The remarks attracted an angry response from some organisations representing Muslims.

It was “astonishing” that Mr Straw chose to “selectively discriminate on the basis of religion”, said Massoud Shadjareh, chairman of the Islamic Human Rights Commission. Halima Hussain, from civil liberties group the Muslim Public Affairs Committee, asked BBC News 24: “Who is Jack Straw to comment on negative symbols within a religion that is not his own?” Rajnaara Akhtar, who chairs the organisation Protect-Hijab, suggested the “appalling” comments showed “a deep lack of understanding”.

BBC News, 5 October 2006

See also “Straw in plea to Muslim women: Take off your veils”, Lancashire Telegraph, 5 October 2006

And Jack Straw, “I want to unveil my views on an important issue”, Lancashire Telegraph, 5 October 2006

Met chief orders inquiry into Muslim PC embassy row

Cop OutThe media are trying to whip up anti-Muslim sentiment over the issue of Alexander Omar Basha, a Muslim police officer guarding the Israeli embassy in London who asked to be transferred to another post during Israel’s war on Lebanon, where he has relatives.

It’s not often this site has reason to endorse the views of a Tory member of the London Assembly, but we note that Richard Barnes blames senior officers rather than PC Basha. The Evening Standard quotes him as saying: “I think it was crass management in the first place. They should have recognised there could have been a problem and not suggested this officer be posted at this embassy.”

Another member of the Metropolitan Police Authority, Peter Herbert, has described the row as a “ridiculous fuss about nothing”. He added: “From a security point of view, the Met would be seriously criticised if this guy has relatives in Lebanon and his picture was used around the world to demonstrate the irony about having a Muslim defending the Israeli embassy in the UK.”
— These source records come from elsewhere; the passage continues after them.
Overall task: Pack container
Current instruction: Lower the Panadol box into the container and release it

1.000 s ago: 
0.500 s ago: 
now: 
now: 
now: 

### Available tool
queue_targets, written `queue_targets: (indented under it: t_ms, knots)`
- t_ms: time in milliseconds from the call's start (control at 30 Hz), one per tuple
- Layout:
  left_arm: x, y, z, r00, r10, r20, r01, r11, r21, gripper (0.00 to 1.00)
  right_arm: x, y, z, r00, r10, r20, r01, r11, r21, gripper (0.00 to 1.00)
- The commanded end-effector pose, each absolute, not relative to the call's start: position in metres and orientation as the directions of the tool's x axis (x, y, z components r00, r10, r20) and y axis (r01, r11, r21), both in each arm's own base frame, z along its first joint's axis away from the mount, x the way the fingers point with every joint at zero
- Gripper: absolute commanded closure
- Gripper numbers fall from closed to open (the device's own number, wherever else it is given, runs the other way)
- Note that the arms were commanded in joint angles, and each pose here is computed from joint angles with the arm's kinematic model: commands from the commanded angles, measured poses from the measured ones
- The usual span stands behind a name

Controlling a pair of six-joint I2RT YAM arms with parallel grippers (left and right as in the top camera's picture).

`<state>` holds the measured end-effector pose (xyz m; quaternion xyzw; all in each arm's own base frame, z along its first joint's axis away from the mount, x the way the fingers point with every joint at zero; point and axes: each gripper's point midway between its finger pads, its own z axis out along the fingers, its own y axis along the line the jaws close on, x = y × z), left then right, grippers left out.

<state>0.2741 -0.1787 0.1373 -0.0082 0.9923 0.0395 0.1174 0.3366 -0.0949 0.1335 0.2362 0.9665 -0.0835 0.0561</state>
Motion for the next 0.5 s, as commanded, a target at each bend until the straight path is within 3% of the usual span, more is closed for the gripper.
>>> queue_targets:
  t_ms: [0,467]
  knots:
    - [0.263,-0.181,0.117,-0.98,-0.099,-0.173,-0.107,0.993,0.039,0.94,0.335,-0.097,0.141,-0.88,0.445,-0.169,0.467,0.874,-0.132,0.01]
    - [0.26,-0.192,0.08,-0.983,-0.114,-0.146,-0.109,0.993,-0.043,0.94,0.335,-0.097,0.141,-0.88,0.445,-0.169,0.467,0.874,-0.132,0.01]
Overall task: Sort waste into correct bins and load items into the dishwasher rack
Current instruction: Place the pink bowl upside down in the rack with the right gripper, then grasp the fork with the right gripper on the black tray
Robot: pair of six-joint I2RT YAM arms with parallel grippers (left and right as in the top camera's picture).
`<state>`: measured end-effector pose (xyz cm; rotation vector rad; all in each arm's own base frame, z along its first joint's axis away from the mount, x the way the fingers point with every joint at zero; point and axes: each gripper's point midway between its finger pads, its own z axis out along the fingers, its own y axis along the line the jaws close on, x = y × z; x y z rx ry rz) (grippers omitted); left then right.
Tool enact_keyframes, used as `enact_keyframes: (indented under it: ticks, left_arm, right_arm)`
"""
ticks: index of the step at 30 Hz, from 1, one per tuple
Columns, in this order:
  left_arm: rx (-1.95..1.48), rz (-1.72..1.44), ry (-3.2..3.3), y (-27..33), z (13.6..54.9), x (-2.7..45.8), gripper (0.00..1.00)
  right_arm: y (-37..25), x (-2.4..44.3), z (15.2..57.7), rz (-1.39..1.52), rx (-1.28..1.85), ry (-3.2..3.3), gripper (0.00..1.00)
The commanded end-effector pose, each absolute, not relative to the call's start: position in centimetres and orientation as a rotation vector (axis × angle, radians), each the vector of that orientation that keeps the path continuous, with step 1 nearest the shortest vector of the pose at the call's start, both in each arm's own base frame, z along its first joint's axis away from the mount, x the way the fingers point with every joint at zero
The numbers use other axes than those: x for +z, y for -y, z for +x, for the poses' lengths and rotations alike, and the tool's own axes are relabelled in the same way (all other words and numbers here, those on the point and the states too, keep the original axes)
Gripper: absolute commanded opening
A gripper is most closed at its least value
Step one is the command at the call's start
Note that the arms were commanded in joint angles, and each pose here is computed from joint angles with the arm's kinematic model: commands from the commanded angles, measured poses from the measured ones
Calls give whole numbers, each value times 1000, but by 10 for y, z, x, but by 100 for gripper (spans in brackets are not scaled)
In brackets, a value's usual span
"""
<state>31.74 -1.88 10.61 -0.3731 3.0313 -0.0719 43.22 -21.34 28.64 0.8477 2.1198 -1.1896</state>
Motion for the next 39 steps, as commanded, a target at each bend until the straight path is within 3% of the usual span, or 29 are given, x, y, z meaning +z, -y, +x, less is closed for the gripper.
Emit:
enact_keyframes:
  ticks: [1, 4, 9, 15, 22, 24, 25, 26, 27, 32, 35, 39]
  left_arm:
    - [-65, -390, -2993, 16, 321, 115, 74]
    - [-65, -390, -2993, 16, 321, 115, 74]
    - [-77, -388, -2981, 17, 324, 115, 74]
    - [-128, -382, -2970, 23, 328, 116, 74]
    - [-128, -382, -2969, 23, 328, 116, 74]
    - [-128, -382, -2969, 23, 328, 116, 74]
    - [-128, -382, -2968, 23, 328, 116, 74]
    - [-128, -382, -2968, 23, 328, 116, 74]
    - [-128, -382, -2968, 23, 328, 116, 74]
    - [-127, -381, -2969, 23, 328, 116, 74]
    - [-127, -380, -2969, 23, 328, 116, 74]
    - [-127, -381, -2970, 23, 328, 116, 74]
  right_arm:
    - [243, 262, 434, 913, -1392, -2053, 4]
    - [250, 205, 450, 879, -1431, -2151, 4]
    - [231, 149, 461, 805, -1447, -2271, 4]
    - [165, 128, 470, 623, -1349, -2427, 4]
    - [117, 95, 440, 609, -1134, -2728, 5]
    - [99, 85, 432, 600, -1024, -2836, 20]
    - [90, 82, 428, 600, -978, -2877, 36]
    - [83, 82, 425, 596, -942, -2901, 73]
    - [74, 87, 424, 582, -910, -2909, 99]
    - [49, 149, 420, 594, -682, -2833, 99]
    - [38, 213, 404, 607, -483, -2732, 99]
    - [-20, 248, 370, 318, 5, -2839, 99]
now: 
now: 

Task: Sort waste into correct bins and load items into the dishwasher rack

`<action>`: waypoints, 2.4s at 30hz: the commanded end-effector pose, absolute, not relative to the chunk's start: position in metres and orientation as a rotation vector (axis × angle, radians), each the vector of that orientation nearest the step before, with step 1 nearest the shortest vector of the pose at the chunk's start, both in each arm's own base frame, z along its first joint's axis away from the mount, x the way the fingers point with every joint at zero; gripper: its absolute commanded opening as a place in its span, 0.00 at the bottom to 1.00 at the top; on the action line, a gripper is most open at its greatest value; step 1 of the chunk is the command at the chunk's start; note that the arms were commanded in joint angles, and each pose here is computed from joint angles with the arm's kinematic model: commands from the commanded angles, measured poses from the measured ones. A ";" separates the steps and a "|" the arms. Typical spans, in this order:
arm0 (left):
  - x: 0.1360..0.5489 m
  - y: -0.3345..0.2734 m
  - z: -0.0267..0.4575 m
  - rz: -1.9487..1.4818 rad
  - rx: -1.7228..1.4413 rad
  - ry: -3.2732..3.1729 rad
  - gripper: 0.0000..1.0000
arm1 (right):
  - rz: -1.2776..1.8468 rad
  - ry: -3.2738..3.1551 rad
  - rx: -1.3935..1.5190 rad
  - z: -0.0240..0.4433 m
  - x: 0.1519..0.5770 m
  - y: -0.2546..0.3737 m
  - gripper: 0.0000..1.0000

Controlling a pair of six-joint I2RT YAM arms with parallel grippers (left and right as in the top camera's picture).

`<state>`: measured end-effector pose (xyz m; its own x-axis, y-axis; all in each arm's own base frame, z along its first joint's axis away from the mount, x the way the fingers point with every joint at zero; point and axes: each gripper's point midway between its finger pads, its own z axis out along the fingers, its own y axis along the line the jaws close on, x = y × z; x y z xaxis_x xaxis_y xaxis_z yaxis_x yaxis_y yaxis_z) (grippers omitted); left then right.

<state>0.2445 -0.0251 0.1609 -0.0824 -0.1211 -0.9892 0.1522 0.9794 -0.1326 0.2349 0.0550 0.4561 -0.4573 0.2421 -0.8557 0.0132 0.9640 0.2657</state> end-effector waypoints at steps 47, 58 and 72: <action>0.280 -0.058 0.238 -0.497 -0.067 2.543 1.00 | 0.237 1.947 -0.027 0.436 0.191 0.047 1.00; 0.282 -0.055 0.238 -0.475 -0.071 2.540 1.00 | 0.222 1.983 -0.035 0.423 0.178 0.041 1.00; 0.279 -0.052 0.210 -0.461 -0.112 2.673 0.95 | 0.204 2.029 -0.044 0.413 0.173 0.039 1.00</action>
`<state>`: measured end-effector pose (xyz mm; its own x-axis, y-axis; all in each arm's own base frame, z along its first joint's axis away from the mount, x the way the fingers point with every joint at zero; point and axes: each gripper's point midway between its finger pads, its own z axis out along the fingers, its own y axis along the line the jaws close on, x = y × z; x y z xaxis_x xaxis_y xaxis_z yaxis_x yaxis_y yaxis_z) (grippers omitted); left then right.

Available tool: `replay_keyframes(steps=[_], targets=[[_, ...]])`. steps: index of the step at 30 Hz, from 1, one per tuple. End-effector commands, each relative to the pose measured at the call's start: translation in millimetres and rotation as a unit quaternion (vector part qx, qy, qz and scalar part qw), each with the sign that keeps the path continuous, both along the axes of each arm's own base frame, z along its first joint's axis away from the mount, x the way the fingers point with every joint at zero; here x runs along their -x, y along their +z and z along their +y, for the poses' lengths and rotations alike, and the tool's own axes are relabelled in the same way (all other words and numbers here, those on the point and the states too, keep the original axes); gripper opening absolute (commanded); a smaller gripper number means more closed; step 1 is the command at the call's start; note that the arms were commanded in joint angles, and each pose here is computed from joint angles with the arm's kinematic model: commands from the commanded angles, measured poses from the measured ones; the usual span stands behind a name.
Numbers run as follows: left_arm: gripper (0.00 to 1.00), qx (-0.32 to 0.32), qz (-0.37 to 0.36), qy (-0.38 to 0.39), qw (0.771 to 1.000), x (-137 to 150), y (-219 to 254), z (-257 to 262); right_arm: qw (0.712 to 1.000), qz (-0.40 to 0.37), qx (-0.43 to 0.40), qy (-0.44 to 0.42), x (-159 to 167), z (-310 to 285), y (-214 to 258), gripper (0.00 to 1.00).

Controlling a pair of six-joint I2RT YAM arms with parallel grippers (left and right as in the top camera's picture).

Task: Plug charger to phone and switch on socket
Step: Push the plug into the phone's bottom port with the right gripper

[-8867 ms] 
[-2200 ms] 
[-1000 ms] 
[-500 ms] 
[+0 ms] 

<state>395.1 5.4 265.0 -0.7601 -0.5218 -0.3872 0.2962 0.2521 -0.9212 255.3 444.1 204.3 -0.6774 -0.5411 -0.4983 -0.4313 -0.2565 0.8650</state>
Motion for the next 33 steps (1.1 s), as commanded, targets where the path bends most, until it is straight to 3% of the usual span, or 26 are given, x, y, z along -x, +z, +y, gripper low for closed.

Glen Smyth, chairman of the Metropolitan Police Federation, which represents rank-and-file officers, said just one two-hour slot outside the embassy had been affected. The officer had not refused to do duties and had made a simple request which it was “fairly sensible” to grant, Mr Smyth said.

Postscript:  It turns out that PC Basha was never posted to the Israeli embassy in the first place, according to a statement by Deputy Commissioner Paul Stephenson.

Metropolitan Police news report, 5 October 2006

‘Ban Muslim ghettos, says Cameron’

Ban Muslim GhettosDavid Cameron today vowed to break up Muslim ghettos in Britain’s cities. In the most frank comments on the issue by a major party leader, he used his keynote party conference speech to say Britain had made an error by allowing ghettos to develop.

“It worries me that we have allowed communities to grow up which live ‘parallel lives’,” he said in an extract of today’s speech obtained in advance by the Evening Standard. “Communities where people from different backgrounds never meet, never talk, never go into each others’ homes,” said the Tory leader.

He said migrants should learn English because contact between people would overcome differences and “the most basic contact comes from talking to each other”. Mr Cameron said that children should be taught “the core components of British identity – our history, our language, our institutions”.

He went on: “We need to have contact. In many of our towns and cities, we have allowed ghettoes to develop. Whole neighbourhoods cut off from the rest of society. Immigrant families who only ever meet people with the same country of origin. We need to find ways to avoid this.”

Evening Standard, 4 October 2006

Significant that, of all the issues dealt with in Cameron’s speech, this is the one the Standard has seized on and advertised with a banner headline.